Using the data below, return all lines in which "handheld" appears.

[[ Data for processing, beginning ]]

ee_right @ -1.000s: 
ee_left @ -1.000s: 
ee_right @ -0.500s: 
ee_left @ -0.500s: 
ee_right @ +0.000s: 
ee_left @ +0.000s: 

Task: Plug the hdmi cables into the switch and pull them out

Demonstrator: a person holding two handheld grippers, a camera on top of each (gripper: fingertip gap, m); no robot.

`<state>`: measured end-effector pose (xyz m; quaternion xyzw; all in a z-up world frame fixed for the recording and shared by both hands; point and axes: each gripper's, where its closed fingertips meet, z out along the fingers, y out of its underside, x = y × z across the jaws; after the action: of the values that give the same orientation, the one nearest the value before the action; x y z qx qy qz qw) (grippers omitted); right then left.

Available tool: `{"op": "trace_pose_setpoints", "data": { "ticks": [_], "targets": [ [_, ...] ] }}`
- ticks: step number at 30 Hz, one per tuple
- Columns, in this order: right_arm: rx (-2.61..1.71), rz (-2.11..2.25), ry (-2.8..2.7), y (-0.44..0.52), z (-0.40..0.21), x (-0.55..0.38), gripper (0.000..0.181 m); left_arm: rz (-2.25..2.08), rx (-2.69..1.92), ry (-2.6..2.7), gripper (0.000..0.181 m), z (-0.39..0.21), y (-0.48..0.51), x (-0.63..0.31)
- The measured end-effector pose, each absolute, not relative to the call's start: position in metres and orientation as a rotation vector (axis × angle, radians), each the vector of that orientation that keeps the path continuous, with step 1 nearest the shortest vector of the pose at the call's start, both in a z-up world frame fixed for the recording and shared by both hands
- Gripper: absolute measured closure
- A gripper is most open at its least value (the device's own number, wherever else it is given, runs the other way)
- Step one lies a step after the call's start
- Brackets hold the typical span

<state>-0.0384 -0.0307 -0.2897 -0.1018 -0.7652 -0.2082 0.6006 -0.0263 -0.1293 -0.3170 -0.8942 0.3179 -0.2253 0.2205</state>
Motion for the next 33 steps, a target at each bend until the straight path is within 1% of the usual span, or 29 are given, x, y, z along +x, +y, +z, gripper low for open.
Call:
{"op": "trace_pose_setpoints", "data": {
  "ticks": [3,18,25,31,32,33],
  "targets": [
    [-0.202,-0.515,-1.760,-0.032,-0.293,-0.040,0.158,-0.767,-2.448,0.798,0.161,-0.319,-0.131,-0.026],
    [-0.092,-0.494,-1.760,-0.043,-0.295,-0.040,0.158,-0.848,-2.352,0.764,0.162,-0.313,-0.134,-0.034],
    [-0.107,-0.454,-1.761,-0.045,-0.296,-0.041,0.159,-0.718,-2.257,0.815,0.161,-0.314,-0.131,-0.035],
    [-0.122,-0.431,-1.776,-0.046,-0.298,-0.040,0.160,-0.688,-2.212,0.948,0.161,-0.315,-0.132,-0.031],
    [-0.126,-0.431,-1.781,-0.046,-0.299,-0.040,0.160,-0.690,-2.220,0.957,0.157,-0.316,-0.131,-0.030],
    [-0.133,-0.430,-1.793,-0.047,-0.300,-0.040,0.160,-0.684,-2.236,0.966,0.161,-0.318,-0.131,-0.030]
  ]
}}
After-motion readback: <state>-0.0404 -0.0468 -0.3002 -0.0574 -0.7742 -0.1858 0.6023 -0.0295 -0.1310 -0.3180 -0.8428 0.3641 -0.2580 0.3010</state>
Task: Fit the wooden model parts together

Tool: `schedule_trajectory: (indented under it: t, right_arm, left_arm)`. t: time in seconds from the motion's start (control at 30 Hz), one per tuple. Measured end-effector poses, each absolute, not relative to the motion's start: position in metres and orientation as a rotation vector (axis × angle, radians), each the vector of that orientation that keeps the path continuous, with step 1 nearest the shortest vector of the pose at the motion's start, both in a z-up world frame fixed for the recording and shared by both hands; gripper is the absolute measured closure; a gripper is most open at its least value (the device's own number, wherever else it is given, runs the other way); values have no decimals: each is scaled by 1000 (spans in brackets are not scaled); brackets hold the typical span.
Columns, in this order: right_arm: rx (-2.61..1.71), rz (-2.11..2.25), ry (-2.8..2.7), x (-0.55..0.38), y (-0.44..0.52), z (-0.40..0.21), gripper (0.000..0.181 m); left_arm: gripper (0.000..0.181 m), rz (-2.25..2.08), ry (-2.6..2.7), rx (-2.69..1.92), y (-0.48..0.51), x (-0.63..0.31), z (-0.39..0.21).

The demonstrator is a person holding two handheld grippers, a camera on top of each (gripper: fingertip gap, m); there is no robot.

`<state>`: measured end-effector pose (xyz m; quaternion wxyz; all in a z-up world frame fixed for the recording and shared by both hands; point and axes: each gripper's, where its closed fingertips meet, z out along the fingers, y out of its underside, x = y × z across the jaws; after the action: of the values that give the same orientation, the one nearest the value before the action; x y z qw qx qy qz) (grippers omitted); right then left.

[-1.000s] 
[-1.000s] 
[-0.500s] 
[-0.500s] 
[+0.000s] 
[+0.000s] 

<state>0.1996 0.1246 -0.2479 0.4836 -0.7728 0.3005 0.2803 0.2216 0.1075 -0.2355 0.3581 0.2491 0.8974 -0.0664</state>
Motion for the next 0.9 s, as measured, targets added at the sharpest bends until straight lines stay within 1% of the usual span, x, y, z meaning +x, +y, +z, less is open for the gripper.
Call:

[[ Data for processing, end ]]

Task solution
Demonstrator: a person holding two handheld grippers, a camera on top of each (gripper: fingertip gap, m); no robot.
The demonstrator is a person holding two handheld grippers, a camera on top of each (gripper: fingertip gap, m); there is no robot.

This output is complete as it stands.